Wrong. The model associates "keys" with "magazine" and doesn't model the objects independently. It knows the words, not the world. It doesn't have a concept of object permanence separate from linguistic association. This is a trivial problem for a toddler, but a fundamental hurdle for an LLM.

2. The Planning Illusion

You'll often see demos where an AI "agent" makes a multi-step plan to achieve a goal. It looks impressive. The agent says, "First, I'll search for flights. Second, I'll check for hotel availability. Third, I'll book the best option."

But that's not a plan. It's a generated text that looks like a plan. The model isn't holding the state of the world in its head and reasoning about the next best action. It's just predicting the next set of tokens in a sequence called "a plan to book a flight."

If step two fails because the hotel website is down, the whole thing falls apart. It can't dynamically re-plan based on a real-world event because it's not connected to the real world. It's just playing a text-based role-playing game where it's pretending to be an agent.

A person's hands using a stylus to sketch a complex system diagram on a glowing tablet.
A person's hands using a stylus to sketch a complex system diagram on a glowing tablet.
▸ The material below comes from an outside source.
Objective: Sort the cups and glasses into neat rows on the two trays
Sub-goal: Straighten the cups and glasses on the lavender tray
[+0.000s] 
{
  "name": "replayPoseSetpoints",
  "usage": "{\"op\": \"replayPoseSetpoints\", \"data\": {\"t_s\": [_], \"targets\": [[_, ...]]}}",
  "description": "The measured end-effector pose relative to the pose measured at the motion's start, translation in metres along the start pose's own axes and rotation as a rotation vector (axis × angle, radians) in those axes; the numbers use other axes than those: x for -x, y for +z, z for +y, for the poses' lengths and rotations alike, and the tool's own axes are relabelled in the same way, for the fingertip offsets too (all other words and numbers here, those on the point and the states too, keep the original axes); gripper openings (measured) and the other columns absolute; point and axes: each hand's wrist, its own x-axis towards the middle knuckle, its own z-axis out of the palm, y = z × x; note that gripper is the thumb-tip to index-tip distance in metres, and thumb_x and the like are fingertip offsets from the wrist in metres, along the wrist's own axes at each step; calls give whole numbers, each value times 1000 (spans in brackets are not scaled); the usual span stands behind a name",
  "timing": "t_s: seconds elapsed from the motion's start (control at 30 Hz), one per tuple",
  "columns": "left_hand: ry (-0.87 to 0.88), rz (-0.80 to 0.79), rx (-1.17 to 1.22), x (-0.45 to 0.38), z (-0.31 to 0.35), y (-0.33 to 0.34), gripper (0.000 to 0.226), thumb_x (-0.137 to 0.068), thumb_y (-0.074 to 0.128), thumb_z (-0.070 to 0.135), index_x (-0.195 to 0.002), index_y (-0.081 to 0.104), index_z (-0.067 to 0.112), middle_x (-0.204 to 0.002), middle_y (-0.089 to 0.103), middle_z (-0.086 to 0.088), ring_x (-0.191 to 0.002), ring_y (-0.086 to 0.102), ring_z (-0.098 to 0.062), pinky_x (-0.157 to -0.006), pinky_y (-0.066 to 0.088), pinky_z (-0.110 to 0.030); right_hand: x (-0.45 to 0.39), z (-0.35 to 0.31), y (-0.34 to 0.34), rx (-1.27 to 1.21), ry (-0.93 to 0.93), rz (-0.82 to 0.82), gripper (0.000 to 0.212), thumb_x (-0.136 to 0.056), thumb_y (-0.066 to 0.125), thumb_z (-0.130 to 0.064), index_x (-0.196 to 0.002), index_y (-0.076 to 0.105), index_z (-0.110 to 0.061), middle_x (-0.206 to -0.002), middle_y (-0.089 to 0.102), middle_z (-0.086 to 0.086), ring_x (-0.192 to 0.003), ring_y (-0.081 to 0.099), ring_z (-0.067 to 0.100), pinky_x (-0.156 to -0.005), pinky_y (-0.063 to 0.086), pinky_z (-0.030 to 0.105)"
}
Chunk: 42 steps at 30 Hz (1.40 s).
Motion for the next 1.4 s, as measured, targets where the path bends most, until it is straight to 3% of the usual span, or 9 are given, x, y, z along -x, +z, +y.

How to Work With a Genius Idiot

So what's the takeaway? Don't believe the AGI hype, but don't dismiss the tools either. The key is to use them for what they're good at and to be the human backstop for what they're bad at. Think of it as a brilliant intern who has read every book in the library but has never actually been outside.

Your job as a developer is to be the architect of a system, not just the prompter of a model. The LLM is a component—a powerful one—but it's not the whole system.

  • Use it for acceleration, not outsourcing. Let it write your boilerplate, refactor your functions, and draft your emails. But you still own the logic. You are the final reviewer and the one who understands the why.
  • Keep humans in the loop for anything that matters. Any process that requires causal reasoning, understanding consequences, or dealing with ambiguity needs a human's final sign-off. Don't build automated systems that can fail because the LLM doesn't understand that putting keys under a magazine doesn't glue them together.
  • Constrain the problem space. Instead of asking an LLM to "manage my travel," build a workflow where it does one small piece, like "extract the departure time from this flight confirmation email." The more you narrow the context, the more reliable its pattern-matching becomes.

Forget chasing the ghost of AGI. The real work is in building practical, reliable systems with the powerful, flawed, and fascinating tools we have right now.